EXERCISE INSTRUCTIONS: All lines from the one containing "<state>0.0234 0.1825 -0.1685" through the end of the data below must be reproduced exactly, and no others.

INFORMATION PROVIDED:
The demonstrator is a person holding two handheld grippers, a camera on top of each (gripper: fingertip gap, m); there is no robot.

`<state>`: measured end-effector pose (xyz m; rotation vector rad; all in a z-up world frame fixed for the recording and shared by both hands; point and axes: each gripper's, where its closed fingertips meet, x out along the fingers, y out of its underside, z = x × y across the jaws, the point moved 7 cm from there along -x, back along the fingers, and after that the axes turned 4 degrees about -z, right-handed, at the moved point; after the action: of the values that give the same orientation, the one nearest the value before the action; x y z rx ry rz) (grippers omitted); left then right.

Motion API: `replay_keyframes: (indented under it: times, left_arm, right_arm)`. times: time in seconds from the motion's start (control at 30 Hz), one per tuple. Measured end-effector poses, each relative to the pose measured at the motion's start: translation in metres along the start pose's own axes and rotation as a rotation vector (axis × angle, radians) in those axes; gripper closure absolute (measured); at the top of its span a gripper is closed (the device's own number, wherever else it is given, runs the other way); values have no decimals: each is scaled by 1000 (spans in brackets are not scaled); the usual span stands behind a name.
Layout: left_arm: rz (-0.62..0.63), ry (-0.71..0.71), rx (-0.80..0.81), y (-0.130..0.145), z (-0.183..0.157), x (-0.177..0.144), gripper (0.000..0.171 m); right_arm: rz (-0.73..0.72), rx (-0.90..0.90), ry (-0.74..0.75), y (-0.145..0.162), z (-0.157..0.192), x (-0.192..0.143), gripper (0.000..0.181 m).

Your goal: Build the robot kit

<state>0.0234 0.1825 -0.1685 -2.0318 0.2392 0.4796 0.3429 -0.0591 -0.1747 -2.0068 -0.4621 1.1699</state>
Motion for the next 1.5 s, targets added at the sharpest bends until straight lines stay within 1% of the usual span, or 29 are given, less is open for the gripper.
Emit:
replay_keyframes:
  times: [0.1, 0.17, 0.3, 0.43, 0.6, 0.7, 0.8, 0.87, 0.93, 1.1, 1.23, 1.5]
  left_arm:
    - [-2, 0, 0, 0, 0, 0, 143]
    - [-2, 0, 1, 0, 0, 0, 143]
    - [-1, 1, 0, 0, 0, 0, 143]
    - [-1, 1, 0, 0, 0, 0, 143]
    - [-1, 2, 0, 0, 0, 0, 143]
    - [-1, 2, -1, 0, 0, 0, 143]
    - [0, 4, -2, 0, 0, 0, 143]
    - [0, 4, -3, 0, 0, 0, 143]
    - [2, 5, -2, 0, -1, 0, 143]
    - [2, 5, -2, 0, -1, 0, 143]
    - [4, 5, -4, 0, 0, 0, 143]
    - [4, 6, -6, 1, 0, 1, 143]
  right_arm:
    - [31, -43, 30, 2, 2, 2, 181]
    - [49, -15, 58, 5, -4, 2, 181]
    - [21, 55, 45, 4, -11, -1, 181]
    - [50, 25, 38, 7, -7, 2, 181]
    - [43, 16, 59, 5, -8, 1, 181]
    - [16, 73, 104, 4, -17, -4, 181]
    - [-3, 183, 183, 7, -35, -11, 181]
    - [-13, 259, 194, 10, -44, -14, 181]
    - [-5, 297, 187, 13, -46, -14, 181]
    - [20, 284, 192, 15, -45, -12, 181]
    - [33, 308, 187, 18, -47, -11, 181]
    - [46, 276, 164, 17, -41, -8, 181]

ANSWER SPACE:
<state>0.0234 0.1825 -0.1685 -2.0318 0.2392 0.4796 0.3429 -0.0591 -0.1747 -2.0068 -0.4621 1.1699</state>
Motion for the next 1.5 s, targets added at the sharpest bends until straight lines stay within 1% of the usual span, or 29 are given, less is open for the gripper.
Emit:
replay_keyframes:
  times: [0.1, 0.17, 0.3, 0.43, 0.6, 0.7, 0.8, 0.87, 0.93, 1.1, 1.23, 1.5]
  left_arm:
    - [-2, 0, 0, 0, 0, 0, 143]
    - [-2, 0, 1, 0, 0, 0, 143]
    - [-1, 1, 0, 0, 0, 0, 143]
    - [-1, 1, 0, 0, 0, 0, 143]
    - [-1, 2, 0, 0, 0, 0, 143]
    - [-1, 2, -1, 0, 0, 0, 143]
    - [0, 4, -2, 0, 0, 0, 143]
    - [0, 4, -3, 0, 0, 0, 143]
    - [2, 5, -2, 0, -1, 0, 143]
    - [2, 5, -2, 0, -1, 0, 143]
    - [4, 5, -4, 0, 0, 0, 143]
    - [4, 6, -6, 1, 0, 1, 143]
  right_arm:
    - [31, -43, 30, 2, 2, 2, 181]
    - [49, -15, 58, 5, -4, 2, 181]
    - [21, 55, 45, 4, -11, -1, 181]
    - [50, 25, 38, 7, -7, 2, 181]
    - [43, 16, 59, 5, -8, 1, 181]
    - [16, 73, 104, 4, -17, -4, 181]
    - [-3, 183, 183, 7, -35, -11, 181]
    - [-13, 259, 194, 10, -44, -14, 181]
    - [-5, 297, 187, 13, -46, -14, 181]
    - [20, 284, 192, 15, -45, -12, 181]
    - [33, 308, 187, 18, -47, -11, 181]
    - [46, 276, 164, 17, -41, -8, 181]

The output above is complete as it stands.